After a 12-day trial and less than four hours of deliberations, a jury found Ross Ulbricht guilty on all counts.
Jared Der-Yeghiayan: There's a lot of attempts to try to throw in alternate perpetrators and other things that would try to make it seem like there was some injustice done. But the evidence was overwhelming. The jury found it overwhelming.
At his sentencing, family members of individuals who died while using drugs purchased on Silk Road delivered victim impact statements.
Jared Der-Yeghiayan: So, the mother, you know, gets up and talks about her son Preston … took drugs from Silk Road and fell off a balcony. And — and she talked about the last day she held him. And so, there was a photo that she provided to the court about — you know, the last day she saw him and the last day she was with him.
Jared Der-Yeghiayan: Pretty much, like, the whole courtroom's in tears, you know, hearing this. And it's something that as a parent that, for me, it was— enormously impactful.
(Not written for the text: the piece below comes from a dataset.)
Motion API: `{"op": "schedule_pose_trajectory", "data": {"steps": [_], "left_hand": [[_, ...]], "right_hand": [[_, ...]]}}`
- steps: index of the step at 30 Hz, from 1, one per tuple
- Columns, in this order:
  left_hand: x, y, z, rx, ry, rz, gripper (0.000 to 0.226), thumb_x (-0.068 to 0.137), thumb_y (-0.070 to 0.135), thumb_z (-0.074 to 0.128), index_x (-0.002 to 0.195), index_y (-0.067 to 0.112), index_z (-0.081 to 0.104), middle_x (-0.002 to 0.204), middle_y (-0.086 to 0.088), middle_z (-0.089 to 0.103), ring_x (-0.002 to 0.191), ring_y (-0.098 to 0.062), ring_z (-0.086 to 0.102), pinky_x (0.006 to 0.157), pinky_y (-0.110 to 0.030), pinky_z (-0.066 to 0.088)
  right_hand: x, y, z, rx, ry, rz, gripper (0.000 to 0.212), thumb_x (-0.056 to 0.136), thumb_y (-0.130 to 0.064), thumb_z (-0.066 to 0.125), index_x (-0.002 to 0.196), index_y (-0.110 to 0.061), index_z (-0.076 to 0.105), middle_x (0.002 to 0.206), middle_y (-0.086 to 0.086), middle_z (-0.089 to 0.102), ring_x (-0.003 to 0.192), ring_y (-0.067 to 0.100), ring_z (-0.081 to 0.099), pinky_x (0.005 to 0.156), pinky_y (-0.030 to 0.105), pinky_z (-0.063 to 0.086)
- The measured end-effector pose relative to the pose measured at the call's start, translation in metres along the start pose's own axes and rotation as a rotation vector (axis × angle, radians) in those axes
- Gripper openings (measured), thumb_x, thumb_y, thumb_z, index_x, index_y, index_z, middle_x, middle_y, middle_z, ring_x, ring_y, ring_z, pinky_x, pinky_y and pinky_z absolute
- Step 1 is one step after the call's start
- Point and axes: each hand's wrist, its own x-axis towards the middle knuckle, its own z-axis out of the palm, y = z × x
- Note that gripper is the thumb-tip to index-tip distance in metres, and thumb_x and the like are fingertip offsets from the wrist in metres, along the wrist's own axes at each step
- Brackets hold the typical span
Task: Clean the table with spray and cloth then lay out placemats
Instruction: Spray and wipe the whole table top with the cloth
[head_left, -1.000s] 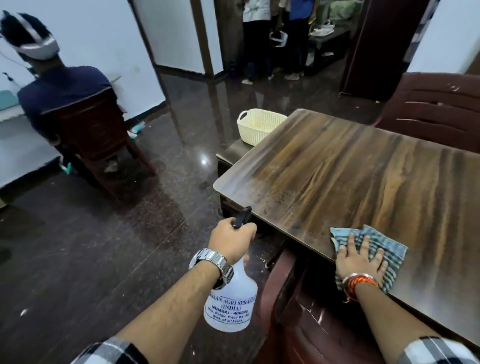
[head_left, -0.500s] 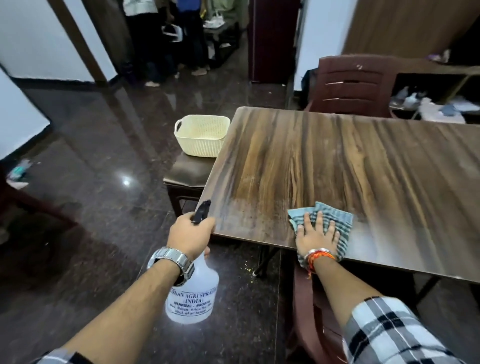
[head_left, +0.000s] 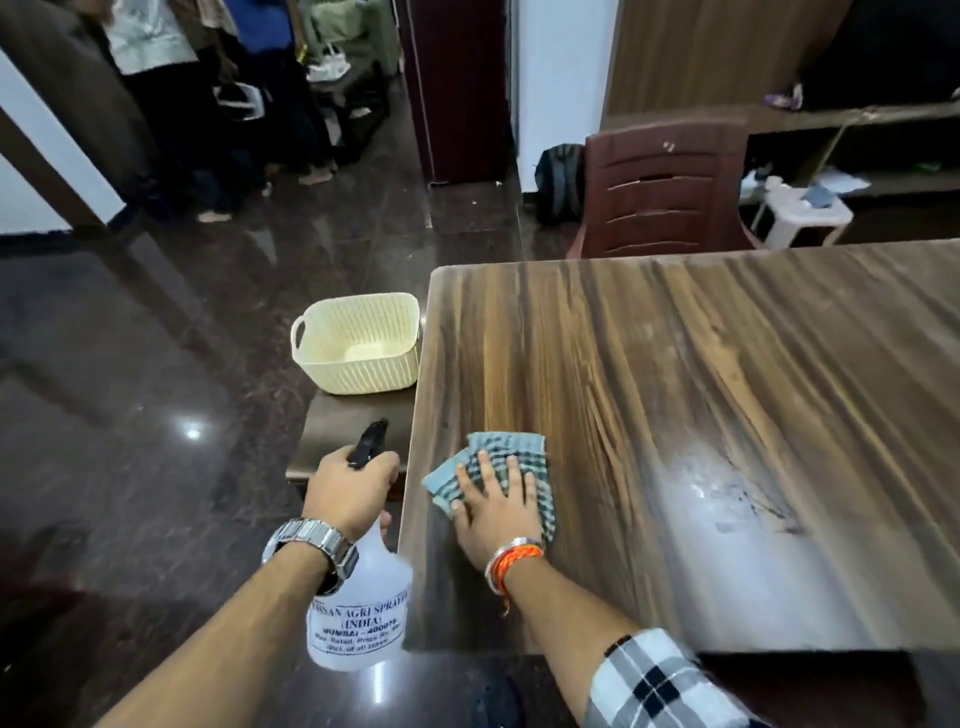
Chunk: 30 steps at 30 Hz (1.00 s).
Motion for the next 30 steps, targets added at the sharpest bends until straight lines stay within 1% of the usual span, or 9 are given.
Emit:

And so, then it — it came down to the point that Ross had— a chance to then address the court.
Vincent D'Agostino: You know, as far as the half-hearted apology that he presented and, you know, the kind of general … never meant it to go this direction- it was sort of expected understanding that this person was clearly thinking about his appeal at that point.
Jared Der-Yeghiayan: The judge took a little bit extended break and comes back and … She's like, "You had all these things going for you, but you're no different than any other criminal on the street."
Vincent D'Agostino: Ultimately, he received two life sentences plus 40 years.
And the federal system does not allow parole.
Julia Vie: I don't think he deserves to be in jail for the rest of his life, you know? I mean, maybe take the best years of his life … but leave him with the last part of his life.
Vincent D'Agostino: Here is a person that, by all accounts, had every opportunity to do something great. … Ross was someone that myself or anyone on our squad could have easily been friends with in a parallel universe.
At one point, Ross Ulbricht was a multimillionaire. The government was able to recover about $70 million. Silk Road was a lucrative and dangerous venture. Until the FBI cyber team shut it down.
Austin Berglas: If it wasn't for the FBI's technical capability … we would still be investigating Silk Road.
Vincent D'Agostino: That's something as, you know, an alumni of the FBI New York office, I'm really, really proud of.